Meantime, House and Senate Republicans know the sound of retreat when they hear it and are standing firm. The market-oriented health care reforms they champion — letting individuals deduct their medical expenses from their taxes, allowing insurance companies to operate across state lines, tort reform to reduce costly malpractice suits to reduce health care costs — aren’t being considered by the Democrats and will never be. This impasse can only be settled at the ballot box in November when GOP officials are betting that Democrats will suffer heavy losses in the House and the Senate.

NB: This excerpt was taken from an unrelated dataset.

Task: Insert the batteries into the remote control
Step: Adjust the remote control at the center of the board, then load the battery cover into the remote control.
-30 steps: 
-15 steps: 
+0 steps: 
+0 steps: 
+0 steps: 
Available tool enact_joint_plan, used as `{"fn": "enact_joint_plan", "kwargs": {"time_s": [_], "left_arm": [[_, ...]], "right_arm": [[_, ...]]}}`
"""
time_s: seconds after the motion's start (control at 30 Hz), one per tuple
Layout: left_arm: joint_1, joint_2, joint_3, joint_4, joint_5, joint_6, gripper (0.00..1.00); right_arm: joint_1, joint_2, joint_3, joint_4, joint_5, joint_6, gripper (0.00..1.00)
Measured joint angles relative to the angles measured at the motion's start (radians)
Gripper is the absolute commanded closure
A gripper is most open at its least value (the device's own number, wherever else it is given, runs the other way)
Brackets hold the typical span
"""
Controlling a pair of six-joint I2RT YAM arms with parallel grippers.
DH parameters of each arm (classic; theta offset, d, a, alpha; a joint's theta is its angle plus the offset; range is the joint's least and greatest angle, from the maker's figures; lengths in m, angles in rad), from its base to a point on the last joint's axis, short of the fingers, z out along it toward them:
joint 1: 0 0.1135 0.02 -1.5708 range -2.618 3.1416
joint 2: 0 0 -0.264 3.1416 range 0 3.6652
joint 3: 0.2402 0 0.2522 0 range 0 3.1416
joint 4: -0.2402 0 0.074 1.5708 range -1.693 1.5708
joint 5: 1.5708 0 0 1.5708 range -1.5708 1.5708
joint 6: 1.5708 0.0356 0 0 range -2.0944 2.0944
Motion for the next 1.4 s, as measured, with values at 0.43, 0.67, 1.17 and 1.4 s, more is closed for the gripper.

It is hard to overstate how far the political needle has swung away from the Democrats as a result of the health care battle. The latest Wall Street Journal/NBC News poll finds that fully two-thirds of independent voters now say they’d prefer a Congress run by Republicans. On health care alone, The Washington Post/ABC News found that only 24 percent of voters surveyed strongly appproved of the way Obama was handling health care and 43 percent disapproved. Among independents, only 20 percent approved and 46 percent disapproved.
Liberals are clearly disenchanted and confused about how the health care battle is going.
“It is hard to know which will be the worse political defeat — losing the bill and looking weak, or passing it and leaving it as a pinata for Republicans to attack between now and November,” a deeply pessimistic Bob Kuttner writes in the Huffington Post website.
The way the Democrats’ health care reform effort is playing itself out, it looks like Scott Brown’s stunning Senate election in Massachusetts is the first of many upsets to come.